§ What is expected
Determine the number of lines in the entries below in which the word "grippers" appears, and reply with that number only.

(Stored records)
------------

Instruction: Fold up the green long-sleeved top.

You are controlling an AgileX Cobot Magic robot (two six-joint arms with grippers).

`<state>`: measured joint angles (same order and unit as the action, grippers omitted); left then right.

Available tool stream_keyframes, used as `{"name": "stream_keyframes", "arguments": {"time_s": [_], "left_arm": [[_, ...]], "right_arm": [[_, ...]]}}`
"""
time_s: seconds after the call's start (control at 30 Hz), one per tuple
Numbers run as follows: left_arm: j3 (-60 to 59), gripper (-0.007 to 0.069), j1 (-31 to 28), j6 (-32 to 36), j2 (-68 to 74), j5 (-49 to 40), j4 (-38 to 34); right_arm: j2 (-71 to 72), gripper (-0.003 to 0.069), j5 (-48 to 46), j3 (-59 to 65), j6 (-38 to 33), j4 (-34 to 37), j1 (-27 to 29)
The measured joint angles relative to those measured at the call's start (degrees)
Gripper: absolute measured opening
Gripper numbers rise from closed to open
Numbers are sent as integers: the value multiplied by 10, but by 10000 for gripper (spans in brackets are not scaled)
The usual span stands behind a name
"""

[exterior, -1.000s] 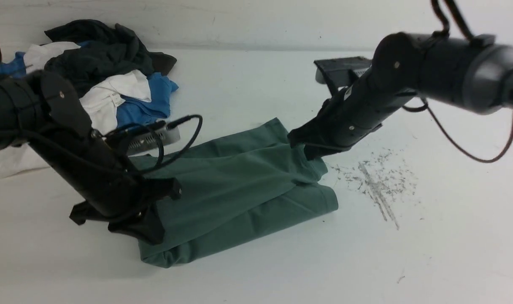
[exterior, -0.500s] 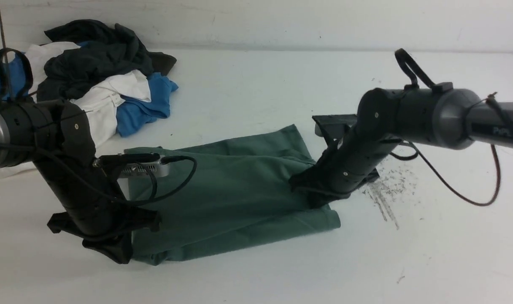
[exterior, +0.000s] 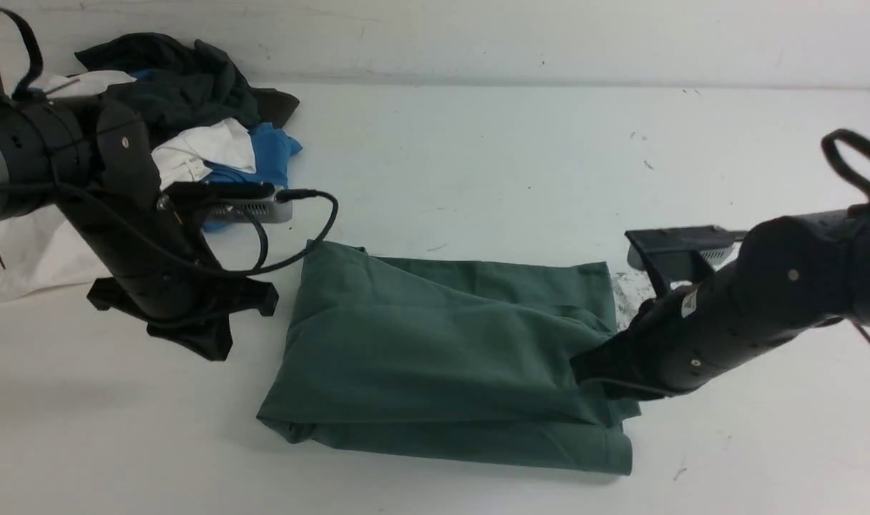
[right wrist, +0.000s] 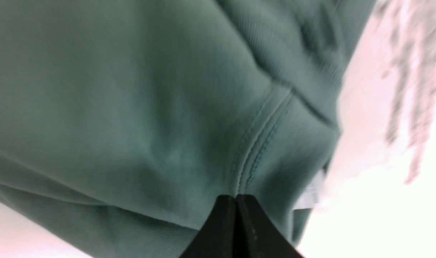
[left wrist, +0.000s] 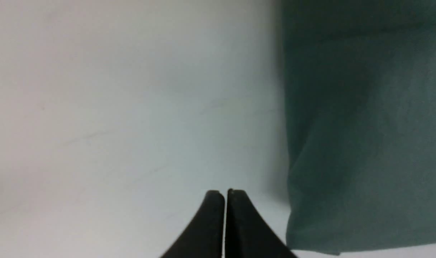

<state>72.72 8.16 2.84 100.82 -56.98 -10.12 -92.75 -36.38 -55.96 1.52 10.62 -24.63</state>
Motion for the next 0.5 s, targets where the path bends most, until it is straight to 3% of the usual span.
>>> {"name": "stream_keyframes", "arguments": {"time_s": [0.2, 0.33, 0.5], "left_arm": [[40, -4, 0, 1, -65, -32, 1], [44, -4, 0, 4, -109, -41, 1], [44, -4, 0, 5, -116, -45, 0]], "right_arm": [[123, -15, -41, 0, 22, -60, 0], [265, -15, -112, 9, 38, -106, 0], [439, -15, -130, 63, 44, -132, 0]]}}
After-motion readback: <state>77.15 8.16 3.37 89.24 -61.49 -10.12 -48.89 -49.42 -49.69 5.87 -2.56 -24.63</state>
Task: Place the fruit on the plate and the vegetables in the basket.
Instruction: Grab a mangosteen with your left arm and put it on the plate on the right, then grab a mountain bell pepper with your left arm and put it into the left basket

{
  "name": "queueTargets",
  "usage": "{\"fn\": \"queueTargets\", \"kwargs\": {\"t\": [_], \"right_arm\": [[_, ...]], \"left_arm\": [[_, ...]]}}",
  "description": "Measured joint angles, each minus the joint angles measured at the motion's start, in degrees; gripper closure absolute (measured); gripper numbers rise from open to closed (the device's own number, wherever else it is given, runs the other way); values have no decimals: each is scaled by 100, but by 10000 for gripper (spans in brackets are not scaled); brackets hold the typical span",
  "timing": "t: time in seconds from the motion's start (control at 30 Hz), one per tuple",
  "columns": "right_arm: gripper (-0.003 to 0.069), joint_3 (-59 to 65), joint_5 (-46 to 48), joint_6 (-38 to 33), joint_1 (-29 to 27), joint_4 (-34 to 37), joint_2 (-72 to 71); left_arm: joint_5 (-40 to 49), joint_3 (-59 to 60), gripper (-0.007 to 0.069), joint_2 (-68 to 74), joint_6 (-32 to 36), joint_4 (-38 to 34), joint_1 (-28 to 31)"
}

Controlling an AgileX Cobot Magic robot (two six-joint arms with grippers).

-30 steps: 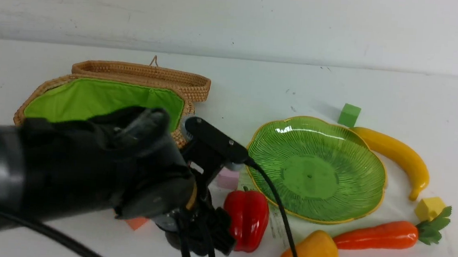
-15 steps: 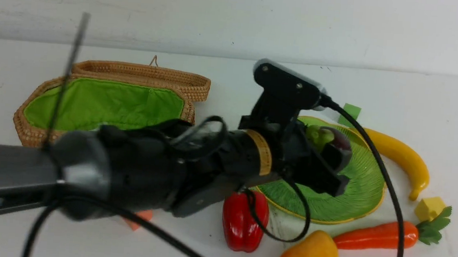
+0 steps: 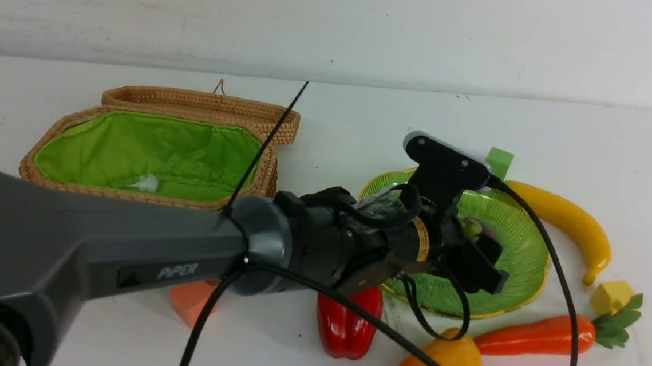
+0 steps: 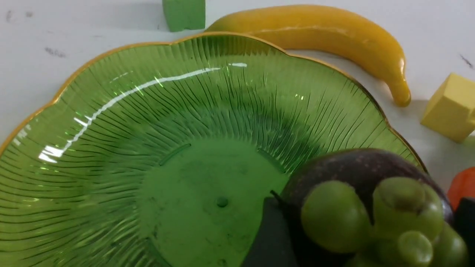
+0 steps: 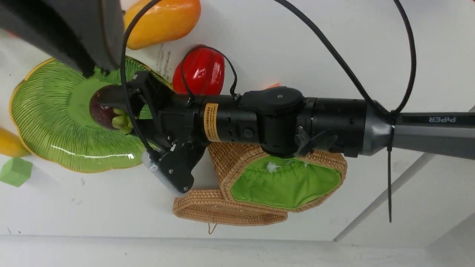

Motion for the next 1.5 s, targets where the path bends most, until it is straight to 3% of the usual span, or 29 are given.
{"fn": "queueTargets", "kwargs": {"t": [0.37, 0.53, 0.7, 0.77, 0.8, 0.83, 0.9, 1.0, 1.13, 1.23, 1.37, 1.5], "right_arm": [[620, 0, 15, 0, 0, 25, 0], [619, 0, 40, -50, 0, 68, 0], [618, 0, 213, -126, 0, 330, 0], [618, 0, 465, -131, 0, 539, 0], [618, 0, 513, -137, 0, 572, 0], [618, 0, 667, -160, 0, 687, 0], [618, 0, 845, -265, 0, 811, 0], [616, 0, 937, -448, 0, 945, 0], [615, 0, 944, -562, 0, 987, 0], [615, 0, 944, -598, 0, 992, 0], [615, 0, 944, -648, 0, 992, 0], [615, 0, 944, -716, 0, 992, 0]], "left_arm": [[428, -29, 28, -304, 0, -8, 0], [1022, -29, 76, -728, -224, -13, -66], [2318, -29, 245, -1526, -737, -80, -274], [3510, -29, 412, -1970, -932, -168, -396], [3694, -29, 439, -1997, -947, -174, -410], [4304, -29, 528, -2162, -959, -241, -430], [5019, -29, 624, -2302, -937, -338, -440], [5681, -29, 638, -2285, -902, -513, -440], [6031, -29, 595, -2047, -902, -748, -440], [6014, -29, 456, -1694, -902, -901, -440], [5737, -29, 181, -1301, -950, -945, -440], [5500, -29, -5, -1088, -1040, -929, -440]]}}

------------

§ Answer to the exercise
3